Aim of the exercise:
Find every line below with the word "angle" in it, and copy each one.

◆ ◆ ◆ ◆ ◆

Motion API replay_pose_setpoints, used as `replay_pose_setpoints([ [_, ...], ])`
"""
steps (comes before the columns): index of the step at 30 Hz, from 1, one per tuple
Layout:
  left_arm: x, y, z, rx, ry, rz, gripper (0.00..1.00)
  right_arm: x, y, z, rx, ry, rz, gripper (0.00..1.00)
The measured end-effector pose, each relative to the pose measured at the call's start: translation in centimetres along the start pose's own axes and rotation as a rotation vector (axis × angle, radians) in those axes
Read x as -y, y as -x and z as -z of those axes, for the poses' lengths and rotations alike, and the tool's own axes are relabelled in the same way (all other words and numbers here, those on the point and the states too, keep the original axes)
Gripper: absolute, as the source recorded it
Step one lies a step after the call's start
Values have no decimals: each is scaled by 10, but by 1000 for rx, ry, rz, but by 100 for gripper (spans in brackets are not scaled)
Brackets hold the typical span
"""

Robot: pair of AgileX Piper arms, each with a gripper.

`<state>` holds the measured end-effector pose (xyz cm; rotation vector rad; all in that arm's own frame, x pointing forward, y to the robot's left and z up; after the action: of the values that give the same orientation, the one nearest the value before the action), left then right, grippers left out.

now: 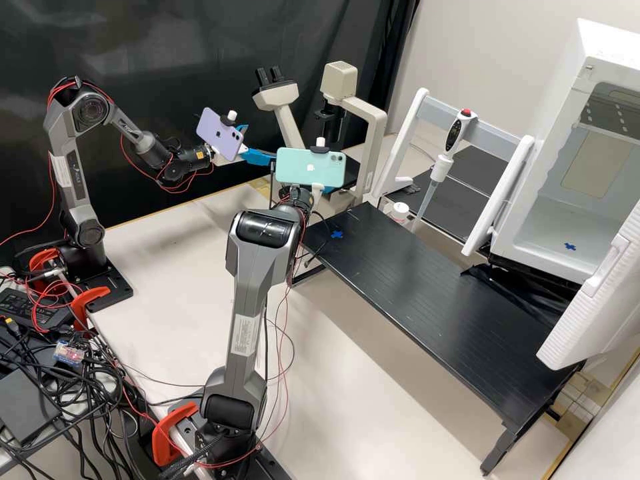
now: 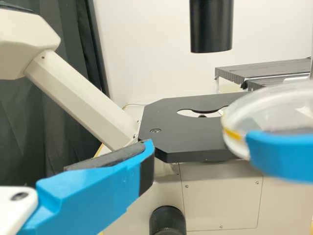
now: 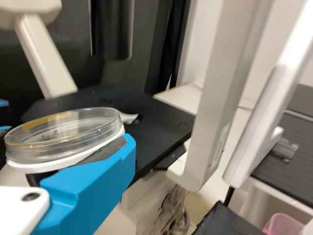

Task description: Move the petri dish to the microscope

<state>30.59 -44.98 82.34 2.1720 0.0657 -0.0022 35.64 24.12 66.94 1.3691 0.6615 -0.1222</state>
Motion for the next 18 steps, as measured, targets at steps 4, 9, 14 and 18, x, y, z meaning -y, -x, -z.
replay_pose_setpoints([
  [4, 0, 0, 0, 0, 0, 0, 100, 0, -18, -1, 18, -39, -10, 0],
  [9, 0, 0, 0, 0, 0, 0, 100, -3, -35, 1, 38, -64, -2, 0],
  [14, 0, 0, 0, 0, 0, 0, 100, -4, -50, 2, 57, -70, 31, 0],
  [18, 0, 0, 0, 0, 0, 0, 100, -9, -63, 1, 72, -75, 35, 0],
])
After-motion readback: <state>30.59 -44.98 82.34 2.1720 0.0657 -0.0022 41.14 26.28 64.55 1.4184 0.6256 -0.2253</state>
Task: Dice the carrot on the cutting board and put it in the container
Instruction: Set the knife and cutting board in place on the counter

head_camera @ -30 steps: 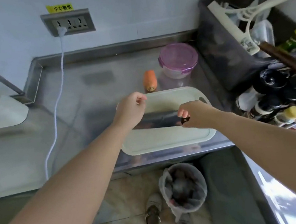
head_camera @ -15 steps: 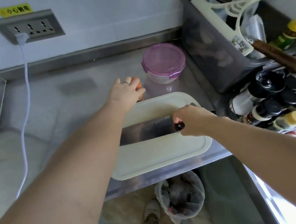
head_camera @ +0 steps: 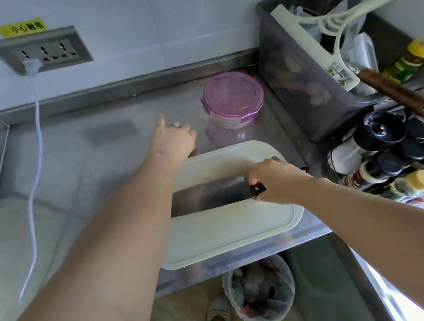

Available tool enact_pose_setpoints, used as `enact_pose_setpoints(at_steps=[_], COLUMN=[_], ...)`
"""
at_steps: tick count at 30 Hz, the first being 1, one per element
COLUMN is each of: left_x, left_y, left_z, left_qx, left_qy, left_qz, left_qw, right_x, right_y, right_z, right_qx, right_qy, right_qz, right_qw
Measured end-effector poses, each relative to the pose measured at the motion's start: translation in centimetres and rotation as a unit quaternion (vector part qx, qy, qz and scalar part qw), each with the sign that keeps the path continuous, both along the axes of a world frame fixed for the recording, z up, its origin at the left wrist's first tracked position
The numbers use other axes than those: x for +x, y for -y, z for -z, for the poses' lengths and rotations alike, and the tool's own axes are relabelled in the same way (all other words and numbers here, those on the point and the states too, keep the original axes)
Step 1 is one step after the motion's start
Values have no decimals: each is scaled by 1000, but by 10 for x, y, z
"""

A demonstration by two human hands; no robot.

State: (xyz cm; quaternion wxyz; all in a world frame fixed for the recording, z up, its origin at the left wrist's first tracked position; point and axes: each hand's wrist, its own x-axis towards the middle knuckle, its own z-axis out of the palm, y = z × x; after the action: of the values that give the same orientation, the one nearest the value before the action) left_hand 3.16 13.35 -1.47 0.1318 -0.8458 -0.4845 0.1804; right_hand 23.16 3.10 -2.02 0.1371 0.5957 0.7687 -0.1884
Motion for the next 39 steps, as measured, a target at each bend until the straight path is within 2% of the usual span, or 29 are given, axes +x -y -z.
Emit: enact_pose_setpoints(at_steps=[3, 5, 7, 11, 13, 15, 16, 17, 18, 20, 22, 24, 27, 29, 32, 34, 39], left_x=[-9, -15, -25, -54, -66, -79, -87, -97, -107, -125, -134, -136, -147, -161, -172, -169, -175], left_y=[-1, 1, 6, 23, 33, 43, 47, 52, 58, 72, 83, 93, 104, 114, 134, 144, 146], left_z=[-4, -2, 7, 29, 33, 33, 32, 30, 29, 34, 41, 45, 45, 40, 44, 45, 45], left_qx=[5, -43, -105, -155, -116, 18, 88, 124, 109, 40, -8, 2, 124, 182, 139, 113, 99], left_qy=[31, 98, 170, 233, 268, 304, 316, 322, 309, 269, 281, 305, 290, 281, 287, 314, 282], left_qz=[17, 6, -41, -183, -170, -156, -191, -249, -316, -422, -476, -468, -385, -411, -516, -533, -516], left_qw=[999, 994, 979, 943, 941, 940, 925, 905, 890, 865, 833, 830, 868, 848, 795, 777, 803], right_x=[5, 7, 10, 14, 14, 12, 10, 8, 4, -5, -16, -27, -40, -45, -49, -50, -51], right_y=[5, 11, 18, 23, 22, 20, 20, 19, 18, 15, 9, 5, 1, -2, -9, -11, -13], right_z=[-1, -6, -9, -6, -2, 1, 2, 3, 3, 3, 5, 7, 7, 6, 10, 12, 13], right_qx=[-16, -30, -38, -40, -31, -25, -25, -26, -24, -18, -14, -19, -26, -28, -24, -22, -16], right_qy=[-5, 5, 13, 21, 17, 12, 9, 7, 4, 3, 2, 4, 24, 33, 28, 34, 41], right_qz=[4, 13, 24, 39, 45, 48, 50, 52, 53, 52, 52, 51, 41, 32, 18, 8, 2], right_qw=[1000, 999, 999, 998, 998, 998, 998, 998, 998, 998, 999, 999, 999, 999, 999, 999, 999])
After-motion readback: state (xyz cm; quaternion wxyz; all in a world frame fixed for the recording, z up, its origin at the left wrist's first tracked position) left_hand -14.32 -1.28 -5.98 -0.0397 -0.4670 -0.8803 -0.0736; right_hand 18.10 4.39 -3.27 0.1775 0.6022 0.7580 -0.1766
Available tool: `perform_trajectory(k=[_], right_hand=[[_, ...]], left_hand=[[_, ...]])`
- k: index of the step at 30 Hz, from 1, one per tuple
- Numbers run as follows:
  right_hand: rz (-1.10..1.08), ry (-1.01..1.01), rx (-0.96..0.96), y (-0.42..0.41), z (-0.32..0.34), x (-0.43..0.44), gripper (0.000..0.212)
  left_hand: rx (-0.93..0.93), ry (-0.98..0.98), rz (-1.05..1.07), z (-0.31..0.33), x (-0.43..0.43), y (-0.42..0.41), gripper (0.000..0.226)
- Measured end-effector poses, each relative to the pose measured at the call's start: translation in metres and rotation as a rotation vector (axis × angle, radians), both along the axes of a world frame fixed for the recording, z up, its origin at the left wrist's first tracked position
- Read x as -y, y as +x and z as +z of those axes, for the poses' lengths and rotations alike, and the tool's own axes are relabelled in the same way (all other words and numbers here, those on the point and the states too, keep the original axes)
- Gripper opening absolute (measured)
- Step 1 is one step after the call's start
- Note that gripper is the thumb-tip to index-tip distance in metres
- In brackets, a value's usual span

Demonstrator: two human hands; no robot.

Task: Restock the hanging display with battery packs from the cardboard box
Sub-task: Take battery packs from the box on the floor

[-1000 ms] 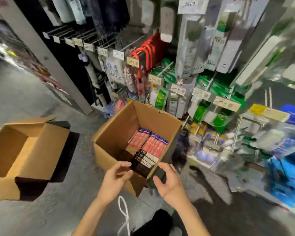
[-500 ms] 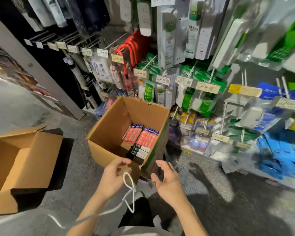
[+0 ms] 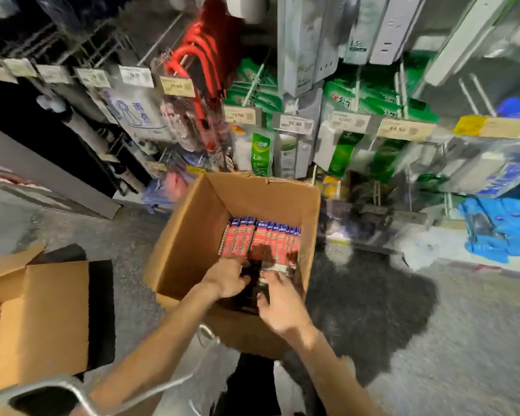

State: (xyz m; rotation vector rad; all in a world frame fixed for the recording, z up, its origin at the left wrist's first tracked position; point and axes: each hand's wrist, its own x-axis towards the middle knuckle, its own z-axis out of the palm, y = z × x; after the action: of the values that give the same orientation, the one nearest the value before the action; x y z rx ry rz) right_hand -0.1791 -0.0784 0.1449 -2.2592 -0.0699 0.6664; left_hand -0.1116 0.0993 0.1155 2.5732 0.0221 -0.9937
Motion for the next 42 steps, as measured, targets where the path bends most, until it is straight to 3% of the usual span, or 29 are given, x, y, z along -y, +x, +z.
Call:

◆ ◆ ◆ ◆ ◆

Solution for this task:
The measured end-effector pose, each relative to the pose measured at the call's start: translation in centimetres along the start pose's own axes and rotation as a rotation vector (axis × angle, radians) in those axes
- Measured end-effector poses, each relative to the pose measured at the call's start: translation in metres and rotation as a rotation vector (axis × angle, radians), both along the axes of a world frame fixed for the recording, z up, its origin at the left wrist's first tracked position

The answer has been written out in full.